Task item: Please set down the lines of the listing exactly, from its first line to the line with "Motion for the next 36", leaving the pictures out.

[Extracted data]

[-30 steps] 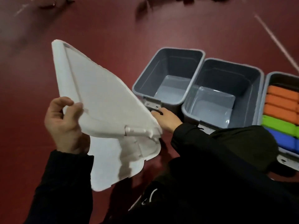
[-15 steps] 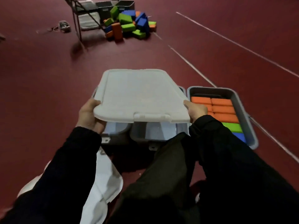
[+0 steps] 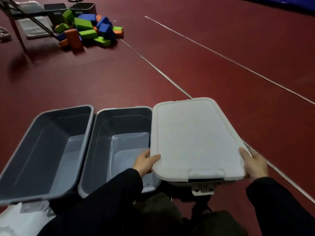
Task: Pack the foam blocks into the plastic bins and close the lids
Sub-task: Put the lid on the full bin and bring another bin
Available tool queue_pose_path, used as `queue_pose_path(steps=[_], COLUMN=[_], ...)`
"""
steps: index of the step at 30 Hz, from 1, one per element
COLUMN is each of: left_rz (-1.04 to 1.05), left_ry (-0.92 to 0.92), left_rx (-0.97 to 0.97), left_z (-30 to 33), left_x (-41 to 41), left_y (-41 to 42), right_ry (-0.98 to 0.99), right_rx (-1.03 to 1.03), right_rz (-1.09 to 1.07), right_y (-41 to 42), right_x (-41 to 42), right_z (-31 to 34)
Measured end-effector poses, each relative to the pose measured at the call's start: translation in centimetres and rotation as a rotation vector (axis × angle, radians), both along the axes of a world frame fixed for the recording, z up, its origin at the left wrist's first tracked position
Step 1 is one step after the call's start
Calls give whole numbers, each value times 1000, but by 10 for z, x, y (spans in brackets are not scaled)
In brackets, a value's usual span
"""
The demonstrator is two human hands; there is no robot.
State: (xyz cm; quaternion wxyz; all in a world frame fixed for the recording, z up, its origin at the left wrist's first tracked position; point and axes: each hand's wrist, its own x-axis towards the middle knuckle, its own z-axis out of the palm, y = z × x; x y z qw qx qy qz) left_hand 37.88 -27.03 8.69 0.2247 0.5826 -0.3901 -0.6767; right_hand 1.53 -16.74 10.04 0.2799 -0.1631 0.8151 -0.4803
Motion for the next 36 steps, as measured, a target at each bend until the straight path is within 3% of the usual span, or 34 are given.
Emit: queue_pose_path(steps=[6, 15, 19, 22, 24, 28, 32, 36], left_rz=[-162, -459, -581, -746, -813, -834, -881, -629], left_ry=[-140, -721, -869, -982, -1012, -1019, -1011, -908], left_rx=[-31, -110, -177, -210, -201, -193, -184, -154], left_z=[-68, -97, -95, -95, -94, -94, -92, -88], left_x=[-48, -84, -80, -80, -81, -86, -97, -94], left_y=[-10, 0, 3, -5, -7, -7, -7, -8], right_ry=[79, -1, -180, -502, -604, -476, -521, -555], right_rx=[109, 255, 153, 35, -3, 26, 1, -29], right_rz=[75, 64, -200, -359, -293, -251, -292, -290], right_y=[-24, -36, -4, 17, 25, 32, 32, 42], right_x=[-41, -60, -39, -10, 18, 57, 49, 43], right_z=[-72, -130, -137, -138, -135, -139, -138, -141])
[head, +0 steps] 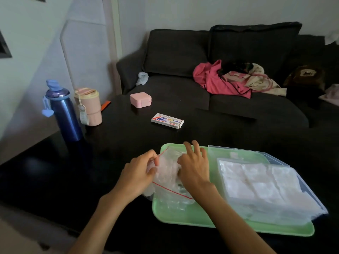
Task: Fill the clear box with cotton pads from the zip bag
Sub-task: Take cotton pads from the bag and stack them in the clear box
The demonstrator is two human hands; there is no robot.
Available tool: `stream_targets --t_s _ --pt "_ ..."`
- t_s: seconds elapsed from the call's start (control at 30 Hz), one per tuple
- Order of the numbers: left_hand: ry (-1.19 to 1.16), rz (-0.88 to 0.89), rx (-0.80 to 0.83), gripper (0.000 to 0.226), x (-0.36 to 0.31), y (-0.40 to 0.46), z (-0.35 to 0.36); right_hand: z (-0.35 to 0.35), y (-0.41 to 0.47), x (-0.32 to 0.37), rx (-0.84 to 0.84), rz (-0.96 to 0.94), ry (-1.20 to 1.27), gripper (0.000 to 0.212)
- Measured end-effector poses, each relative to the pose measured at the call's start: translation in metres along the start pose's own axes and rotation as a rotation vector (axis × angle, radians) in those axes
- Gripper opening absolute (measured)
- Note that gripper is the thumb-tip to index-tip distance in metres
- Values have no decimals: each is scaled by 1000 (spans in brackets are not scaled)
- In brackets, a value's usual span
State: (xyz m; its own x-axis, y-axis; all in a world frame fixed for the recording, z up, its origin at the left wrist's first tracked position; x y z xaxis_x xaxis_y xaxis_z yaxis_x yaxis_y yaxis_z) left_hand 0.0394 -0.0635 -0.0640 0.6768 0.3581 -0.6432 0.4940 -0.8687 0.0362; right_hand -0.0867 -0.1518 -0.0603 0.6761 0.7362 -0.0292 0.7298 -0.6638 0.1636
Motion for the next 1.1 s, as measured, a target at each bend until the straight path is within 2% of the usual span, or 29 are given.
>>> stream_targets --t_s 0.17,0.23,0.4,0.53,0.6,0.67,0.77,0.8,0.83,0.9,0.93,1.03,1.1 --pt "62 -72 -100 18 0 -3 0 -18 -16 -10 -133 -157 92 27" --pt "71 -89 -120 18 -1 -2 -2 -25 -28 -17 -192 -156 202 28" --pt "100 -112 -168 22 -9 -2 -7 -37 -36 -33 -186 83 618 35" --pt "32 -53 -157 25 -15 0 -11 -47 -40 -44 -243 264 1040 14" --pt "18 -33 -133 28 -19 0 -11 -51 -44 -46 -256 295 1308 13" --pt "-47 11 -127 32 -27 -2 -12 -55 -46 -46 -251 300 1467 15" --pt "-266 129 -171 20 -44 -6 -15 -53 -46 -44 -241 339 1495 14" --pt "-331 134 -173 11 -50 -9 -16 -51 -46 -43 -237 355 1475 13" --pt "-353 132 -164 12 -55 -11 -17 -50 -46 -42 -235 370 1445 13" --pt "-239 147 -118 31 -58 -15 -13 -47 -45 -42 -222 380 1394 15" --pt "-144 157 -94 33 -58 -16 -9 -47 -46 -43 -212 379 1382 16" --pt "-79 122 -17 16 -51 -16 -7 -47 -48 -45 -162 374 1345 20" --pt "-58 102 33 13 -46 -14 -9 -48 -51 -46 -71 359 1216 24"
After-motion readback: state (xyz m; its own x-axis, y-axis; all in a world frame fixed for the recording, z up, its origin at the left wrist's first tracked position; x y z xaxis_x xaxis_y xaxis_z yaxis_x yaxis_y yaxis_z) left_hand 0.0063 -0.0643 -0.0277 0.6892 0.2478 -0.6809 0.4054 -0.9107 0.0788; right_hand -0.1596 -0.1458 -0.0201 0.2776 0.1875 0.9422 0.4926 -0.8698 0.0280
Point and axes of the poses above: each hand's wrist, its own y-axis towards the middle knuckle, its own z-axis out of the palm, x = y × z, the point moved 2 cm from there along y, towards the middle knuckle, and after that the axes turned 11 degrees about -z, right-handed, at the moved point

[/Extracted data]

Answer:
[-30 steps] 
[-15 steps] 
[+0 steps] 
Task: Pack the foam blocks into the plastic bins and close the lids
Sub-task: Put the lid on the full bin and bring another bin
Available tool queue_pose_path, used as `queue_pose_path(steps=[_], COLUMN=[_], ...)`
"""
steps: index of the step at 30 Hz, from 1, one per element
COLUMN is each of: left_rz (-1.04 to 1.05), left_ry (-0.92 to 0.92), left_rx (-0.97 to 0.97), left_z (-30 to 33), left_x (-41 to 41), left_y (-41 to 42), right_ry (-0.98 to 0.99), right_rx (-1.03 to 1.03), right_rz (-1.09 to 1.07), right_y (-41 to 42), right_x (-41 to 42), right_z (-31 to 34)
Measured end-effector poses, each relative to the pose measured at the call's start: translation in centimetres and rotation as a rotation vector (axis × angle, radians), both along the axes of a world frame fixed for the recording, z up, its origin at the left wrist's first tracked position
Step 1 is one step after the call's start
Calls give whole numbers, each value times 1000, but by 10 for z, x, y (spans in brackets are not scaled)
In brackets, a value's usual span
"""
The demonstrator is two human hands; there is no robot.
State: (xyz cm; quaternion wxyz; all in a world frame fixed for the recording, z up, its origin at the left wrist's first tracked position; point and axes: each hand's wrist, its own x-axis towards the middle knuckle, its own z-axis out of the palm, y = z × x; x y z qw qx qy qz) left_hand 37.88 -27.03 8.69 0.2247 0.5826 -0.3901 -0.6767; right_hand 1.53 -16.74 10.04 0.2799 -0.1631 0.8151 -0.4803
Motion for the next 36 steps, as measured, a target at each bend until the straight path is within 3% of the usual span, or 34 are given.

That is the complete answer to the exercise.